Before joining the faculty at Fuller, I was, for 24 years, a pastor. The congregation I served, and all congregations, are messy: jumbled expectations, people experiencing times of great joy and of deep sorrow, heated discussions at board meetings, casseroles, preaching, and weekly critiques on just about anything. Congregations are messy places for one simple reason—they are an assembly of people. Being a pastor is tough, but most of the time, it is the best life.1
The work of a pastor is to help people grow as disciples of Jesus Christ: leading people from sickness to healing, from immaturity to maturity, and from being settled to being sent. The Apostle Paul described his work with the churches in Galatia this way: “My little children, I’m going through labor pains again until Christ is formed in you” (Galatians 4:19). This labor towards discipleship happens as pastors go about their routines of ministry. This work happens when the church gathers, but most often it happens in the midst of ordinary life, in relationships, as pastors intentionally pay attention to what God is doing, or seeks to do, in the life of a person whom they shepherd.2
In the church I served, we would often say: “All of us are broken people; some of us have better masks.” With “battles on the outside, fears in the inside” (2 Corinthians 7:5), we gather as church. We are defined not by problems, but defined as those loved by God in the process of being formed into the image of Christ.3
To do this work well, theology is not enough. Certainly, pastors need to study the Bible, church history, and doctrine, but the workplace of a pastor is the lives of people. The Word becomes real in the lives of people, not in isolation, but in the ordinary twists and turns of life. Pastors attend to theology, but they must also pay attention to what is happening with people. Eugene Peterson confesses:
I realized that I knew a lot more about scripture and truth than I did about souls and prayer. I also realized that for me as pastor, souls and prayer required an equivalent demand on my attention as scripture and truth. This is what pastors are for—to keep these things alive and yoked in everyday life.4
Pastors are not therapists. We are not trained to deal with complex psychological issues. But pastors, in order to serve their people in process, must develop an understanding of issues related to mental health, suicide, grieving and loss, eating disorders, relationship troubles, addictions, trauma, family systems, and just plain listening. This allows pastors to do a better job of detecting concerns, referring people to professionals, and simply being able to care in a more informed way.
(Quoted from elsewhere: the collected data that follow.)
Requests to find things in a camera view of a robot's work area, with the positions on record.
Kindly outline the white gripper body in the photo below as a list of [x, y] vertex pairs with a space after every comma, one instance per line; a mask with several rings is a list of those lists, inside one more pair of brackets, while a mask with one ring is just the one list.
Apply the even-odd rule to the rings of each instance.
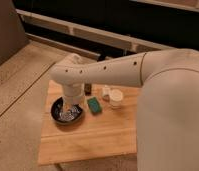
[[62, 86], [63, 99], [69, 106], [81, 104], [84, 100], [84, 86], [72, 84]]

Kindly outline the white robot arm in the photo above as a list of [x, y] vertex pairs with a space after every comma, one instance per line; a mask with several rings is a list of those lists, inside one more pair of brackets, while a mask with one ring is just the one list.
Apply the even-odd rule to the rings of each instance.
[[51, 77], [70, 104], [80, 102], [84, 83], [139, 87], [138, 171], [199, 171], [199, 51], [149, 51], [91, 64], [70, 54]]
Students who study at Fuller benefit from faculty who teach in the areas of theology, intercultural studies, and psychology. This allows us to better equip those who serve the church. In my master’s-level class, Pastoral Ministry, I bring in the best voices from our Schools of Psychology and Theology to give students new lenses to attend to issues that arise in the life of a congregation. Fuller’s Doctor of Ministry program offers courses taught by leading psychologists and theologians in order to enhance the skills of ministry leaders as they focus on people in their care.
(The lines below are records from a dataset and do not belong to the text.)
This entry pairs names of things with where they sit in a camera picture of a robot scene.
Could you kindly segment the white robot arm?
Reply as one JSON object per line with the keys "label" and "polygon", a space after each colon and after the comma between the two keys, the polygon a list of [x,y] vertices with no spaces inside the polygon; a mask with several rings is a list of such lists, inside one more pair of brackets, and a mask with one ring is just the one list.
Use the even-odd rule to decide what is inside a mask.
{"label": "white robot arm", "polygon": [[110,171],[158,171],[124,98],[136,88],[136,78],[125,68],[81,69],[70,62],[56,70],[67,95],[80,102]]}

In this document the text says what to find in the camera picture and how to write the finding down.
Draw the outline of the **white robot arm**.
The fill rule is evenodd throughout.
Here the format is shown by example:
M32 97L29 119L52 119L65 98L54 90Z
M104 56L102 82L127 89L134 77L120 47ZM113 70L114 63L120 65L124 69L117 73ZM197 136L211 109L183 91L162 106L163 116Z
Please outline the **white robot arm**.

Being a pastor is a hard and demanding job. Our Doctor of Ministry program, and other departments at Fuller, are working to help pastors and other ministry leaders attend to their own spiritual and psychological well-being so that they might serve well, and finish well.5
Every local congregation is a work in process. It’s a holy assembly of people growing into the image of Christ. Pastors are faithful guides and mentors ministering the Word to people in the ordinary realities of life. They do this best as they attend to the Word and attend to souls. I am grateful for the integration of theology and psychology that happens at Fuller Seminary.